YOUR TASK
In the entries that follow, find every line containing "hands" and copy it.

Records contained in a dataset
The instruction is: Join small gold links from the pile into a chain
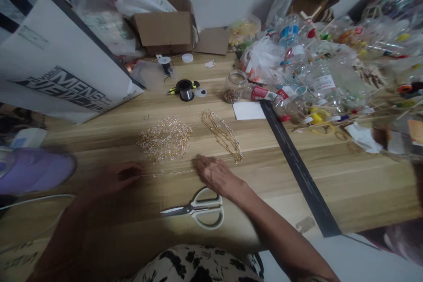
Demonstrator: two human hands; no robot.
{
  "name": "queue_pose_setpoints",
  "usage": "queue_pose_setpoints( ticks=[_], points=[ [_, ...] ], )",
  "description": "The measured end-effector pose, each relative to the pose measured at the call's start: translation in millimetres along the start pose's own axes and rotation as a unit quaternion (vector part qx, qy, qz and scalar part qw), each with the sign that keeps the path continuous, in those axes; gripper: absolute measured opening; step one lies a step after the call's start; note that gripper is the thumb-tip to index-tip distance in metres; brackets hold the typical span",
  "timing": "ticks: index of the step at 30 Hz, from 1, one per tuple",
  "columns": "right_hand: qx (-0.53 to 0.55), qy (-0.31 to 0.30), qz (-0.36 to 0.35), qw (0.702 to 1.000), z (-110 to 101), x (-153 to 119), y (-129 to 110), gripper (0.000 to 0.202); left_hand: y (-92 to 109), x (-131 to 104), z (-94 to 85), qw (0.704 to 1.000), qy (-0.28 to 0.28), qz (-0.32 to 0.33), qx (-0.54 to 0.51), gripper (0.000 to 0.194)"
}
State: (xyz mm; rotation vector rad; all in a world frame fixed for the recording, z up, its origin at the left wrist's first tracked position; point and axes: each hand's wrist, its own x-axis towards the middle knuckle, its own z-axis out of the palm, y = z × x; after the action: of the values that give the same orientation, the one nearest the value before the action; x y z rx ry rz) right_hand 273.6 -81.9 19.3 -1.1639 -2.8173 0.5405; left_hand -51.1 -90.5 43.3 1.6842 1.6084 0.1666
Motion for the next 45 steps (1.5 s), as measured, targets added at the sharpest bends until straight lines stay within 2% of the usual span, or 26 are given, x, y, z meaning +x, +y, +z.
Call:
queue_pose_setpoints(
  ticks=[7, 16, 24, 30, 34, 39, 45],
  points=[
    [0.013, 0.027, -0.026, 0.999, -0.1, -0.2, -5.7, 0.029, -4.3, -2.6, -4.3, 1.000, 0.003, -0.001, 0.005, 0.033],
    [0.004, -0.010, -0.047, 0.999, -14.3, -4.9, -12.6, 0.027, -10.0, -11.4, -5.9, 0.999, 0.021, -0.024, -0.016, 0.030],
    [-0.014, -0.018, -0.065, 0.998, -12.2, -7.1, -18.4, 0.027, -22.3, -9.7, -2.6, 0.999, 0.029, -0.032, 0.012, 0.029],
    [-0.053, -0.026, -0.081, 0.995, -10.5, -7.5, -21.3, 0.037, -22.9, -9.2, -6.4, 0.998, 0.016, -0.017, 0.053, 0.026],
    [-0.040, -0.016, -0.083, 0.996, -8.6, -7.6, -21.8, 0.040, -21.4, -9.2, -6.7, 0.998, 0.021, -0.016, 0.062, 0.026],
    [-0.033, -0.012, -0.081, 0.996, -6.9, -7.5, -20.8, 0.039, -18.6, -2.6, -5.4, 0.997, 0.038, 0.005, 0.066, 0.026],
    [-0.040, 0.001, -0.085, 0.996, -6.0, -7.6, -21.5, 0.036, -10.1, 16.8, -2.8, 0.991, 0.093, 0.023, 0.089, 0.027]
  ],
)
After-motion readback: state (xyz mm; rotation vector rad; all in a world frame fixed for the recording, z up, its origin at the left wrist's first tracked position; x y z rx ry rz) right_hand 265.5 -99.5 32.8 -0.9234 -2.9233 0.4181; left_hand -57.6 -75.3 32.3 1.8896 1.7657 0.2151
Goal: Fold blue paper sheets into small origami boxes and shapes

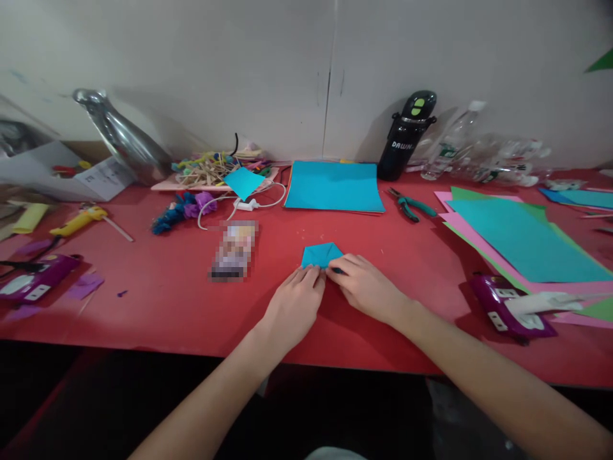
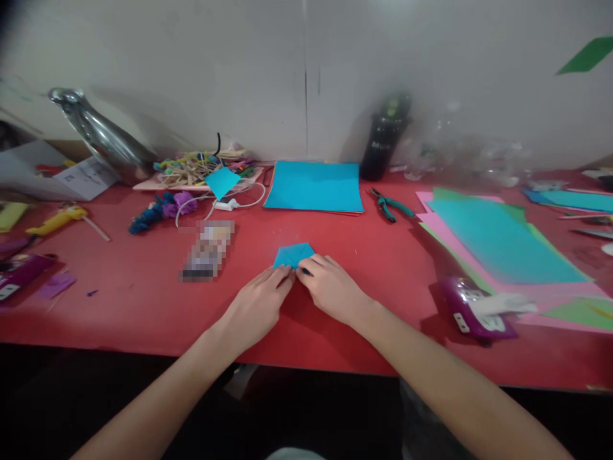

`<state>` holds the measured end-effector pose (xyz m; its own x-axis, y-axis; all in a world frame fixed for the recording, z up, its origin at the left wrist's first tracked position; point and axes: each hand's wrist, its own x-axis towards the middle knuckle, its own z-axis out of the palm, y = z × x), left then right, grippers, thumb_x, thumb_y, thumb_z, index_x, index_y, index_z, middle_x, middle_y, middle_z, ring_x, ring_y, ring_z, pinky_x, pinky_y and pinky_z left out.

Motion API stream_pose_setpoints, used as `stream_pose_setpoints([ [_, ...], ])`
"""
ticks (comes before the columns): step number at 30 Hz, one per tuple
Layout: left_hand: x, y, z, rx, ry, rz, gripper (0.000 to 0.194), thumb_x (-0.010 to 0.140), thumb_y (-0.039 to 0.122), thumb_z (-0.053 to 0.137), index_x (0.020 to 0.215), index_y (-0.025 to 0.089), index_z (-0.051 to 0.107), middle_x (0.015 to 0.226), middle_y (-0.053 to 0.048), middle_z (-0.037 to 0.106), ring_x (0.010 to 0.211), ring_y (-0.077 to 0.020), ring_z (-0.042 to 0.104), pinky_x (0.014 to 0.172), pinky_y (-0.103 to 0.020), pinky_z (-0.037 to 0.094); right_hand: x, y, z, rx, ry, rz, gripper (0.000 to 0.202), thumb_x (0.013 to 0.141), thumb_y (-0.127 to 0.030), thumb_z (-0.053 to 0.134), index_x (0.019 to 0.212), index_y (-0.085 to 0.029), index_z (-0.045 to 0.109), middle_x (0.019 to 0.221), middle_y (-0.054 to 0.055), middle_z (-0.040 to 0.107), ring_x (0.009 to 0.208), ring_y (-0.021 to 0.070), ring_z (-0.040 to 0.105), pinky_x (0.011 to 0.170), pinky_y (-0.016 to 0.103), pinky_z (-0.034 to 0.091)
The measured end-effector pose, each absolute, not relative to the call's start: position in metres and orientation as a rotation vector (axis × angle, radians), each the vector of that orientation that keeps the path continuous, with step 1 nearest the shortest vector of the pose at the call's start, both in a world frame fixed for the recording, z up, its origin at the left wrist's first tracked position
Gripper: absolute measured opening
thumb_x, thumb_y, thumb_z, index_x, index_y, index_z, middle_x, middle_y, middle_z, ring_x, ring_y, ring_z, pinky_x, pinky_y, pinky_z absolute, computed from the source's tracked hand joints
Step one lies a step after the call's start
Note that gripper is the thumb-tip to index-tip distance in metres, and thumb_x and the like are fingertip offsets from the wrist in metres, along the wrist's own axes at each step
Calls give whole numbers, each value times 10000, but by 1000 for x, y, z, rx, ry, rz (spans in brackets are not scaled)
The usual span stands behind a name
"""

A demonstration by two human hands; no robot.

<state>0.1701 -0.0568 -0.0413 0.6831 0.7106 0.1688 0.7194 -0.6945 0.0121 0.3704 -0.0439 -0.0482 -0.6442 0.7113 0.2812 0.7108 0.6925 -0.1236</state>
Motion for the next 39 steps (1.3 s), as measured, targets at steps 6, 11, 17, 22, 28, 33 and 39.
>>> stream_pose_setpoints([
  [6, 171, -58, -36, -2813, -1241, -231, 458, 858, -22, 377, 1244, 83, 599, 1166, -153, 650, 1099, -280, 635, 1004, -425, 512, 383, -41, -41, -1175, -2636, -75, 295, 986, -150, 451, 1054, -191, 736, 1058, 104, 661, 970, 249, 539, 771, 389, 383],
  [11, 170, -53, -31, -2835, -1248, -177, 440, 845, -19, 389, 1207, 94, 611, 1109, -145, 651, 1005, -278, 645, 942, -427, 532, 398, -37, -40, -1213, -2618, 8, 307, 965, -141, 490, 1078, -262, 749, 1019, 82, 651, 937, 230, 537, 765, 372, 361],
  [17, 162, -49, -26, -2884, -1212, -144, 472, 811, -25, 418, 1209, 140, 612, 1102, -116, 655, 951, -263, 643, 948, -433, 518, 398, -35, -41, -1237, -2600, 120, 367, 911, -92, 506, 1100, -277, 760, 981, 67, 641, 941, 222, 552, 792, 372, 386],
  [22, 155, -46, -29, -2946, -1173, -175, 559, 803, -44, 400, 1301, 153, 559, 1185, -109, 640, 1045, -255, 636, 1026, -436, 485, 410, -30, -42, -1282, -2535, 169, 331, 903, -117, 498, 996, -257, 782, 949, 61, 641, 903, 218, 568, 791, 386, 420],
  [28, 154, -48, -34, -2949, -1167, -216, 545, 849, -22, 380, 1348, 137, 534, 1262, -124, 624, 1099, -268, 621, 1050, -459, 473, 409, -31, -36, -1242, -2387, 143, 426, 842, -107, 502, 1180, -252, 717, 1057, 86, 652, 979, 243, 593, 872, 423, 477],
  [33, 154, -49, -34, -2942, -1172, -203, 565, 863, 17, 409, 1403, 154, 500, 1306, -124, 609, 1153, -282, 613, 1067, -476, 457, 386, -46, -37, -1161, -2586, 113, 505, 924, -320, 538, 1413, -196, 548, 1539, 157, 433, 1449, 353, 332, 1127, 568, 331],
  [39, 160, -52, -37, -2953, -1163, -269, 460, 896, 129, 474, 1350, 90, 538, 1354, -177, 592, 1304, -313, 540, 1148, -476, 388, 380, -58, -48, -1303, -2641, 126, 940, 883, -758, 407, 1567, -128, 276, 1624, 185, 262, 1533, 367, 110, 1202, 647, 136],
])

YOUR SOLUTION
Demonstrator: two human hands; no robot.
A demonstration by two human hands; no robot.

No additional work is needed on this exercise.